Return an exact copy of the data, starting at its first line and ending at the line that contains "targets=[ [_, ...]", minus any pictures.

** Opening Information shown block **

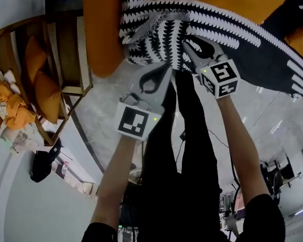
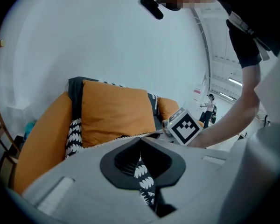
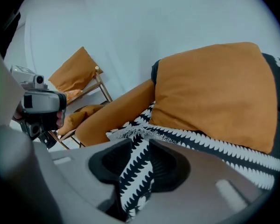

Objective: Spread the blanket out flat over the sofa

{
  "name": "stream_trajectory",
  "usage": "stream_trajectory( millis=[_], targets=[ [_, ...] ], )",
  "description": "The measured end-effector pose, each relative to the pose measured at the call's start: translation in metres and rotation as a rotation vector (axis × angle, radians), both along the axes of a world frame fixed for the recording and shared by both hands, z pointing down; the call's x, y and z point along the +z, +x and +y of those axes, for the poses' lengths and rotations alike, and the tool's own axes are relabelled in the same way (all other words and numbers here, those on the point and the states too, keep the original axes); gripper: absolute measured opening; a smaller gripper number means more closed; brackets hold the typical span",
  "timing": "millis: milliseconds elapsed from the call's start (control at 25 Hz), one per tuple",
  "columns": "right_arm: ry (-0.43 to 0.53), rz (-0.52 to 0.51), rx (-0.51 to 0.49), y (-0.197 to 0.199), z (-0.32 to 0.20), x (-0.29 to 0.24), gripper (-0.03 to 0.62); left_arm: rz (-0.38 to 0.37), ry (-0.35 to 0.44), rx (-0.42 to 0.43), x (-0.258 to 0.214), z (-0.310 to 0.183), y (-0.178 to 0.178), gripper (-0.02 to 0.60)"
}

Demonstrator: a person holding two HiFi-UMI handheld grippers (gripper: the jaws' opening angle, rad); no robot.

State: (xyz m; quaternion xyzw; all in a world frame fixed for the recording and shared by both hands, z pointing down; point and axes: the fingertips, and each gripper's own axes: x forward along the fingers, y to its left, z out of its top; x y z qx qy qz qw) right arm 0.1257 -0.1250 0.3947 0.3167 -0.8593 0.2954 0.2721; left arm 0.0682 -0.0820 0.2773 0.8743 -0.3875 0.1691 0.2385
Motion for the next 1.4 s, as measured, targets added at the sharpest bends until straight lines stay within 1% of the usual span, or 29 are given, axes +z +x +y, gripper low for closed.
stream_trajectory(
  millis=[160,240,600,880,1160,1400],
  targets=[
    [0.016,0.054,-0.052,0.001,-0.019,0.037,0.151,0.008,-0.023,-0.055,0.024,-0.009,0.001,0.011],
    [0.018,0.074,-0.081,-0.001,-0.027,0.053,0.158,0.010,-0.034,-0.078,0.035,-0.013,0.002,0.011],
    [0.038,0.195,-0.205,-0.003,-0.040,0.109,0.199,-0.017,-0.052,-0.103,0.062,-0.026,-0.001,0.011],
    [0.054,0.288,-0.270,-0.003,-0.046,0.142,0.201,-0.024,-0.078,-0.123,0.074,-0.026,0.001,0.011],
    [0.063,0.326,-0.317,-0.001,-0.048,0.157,0.198,-0.028,-0.100,-0.152,0.081,-0.020,0.005,0.011],
    [0.074,0.326,-0.334,-0.002,-0.047,0.161,0.187,-0.023,-0.114,-0.183,0.085,-0.019,0.006,0.011]
  ],
)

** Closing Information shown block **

*Response to this exercise*
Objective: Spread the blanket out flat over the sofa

{
  "name": "stream_trajectory",
  "usage": "stream_trajectory( millis=[_], targets=[ [_, ...] ], )",

What the exercise asked for has been given in full.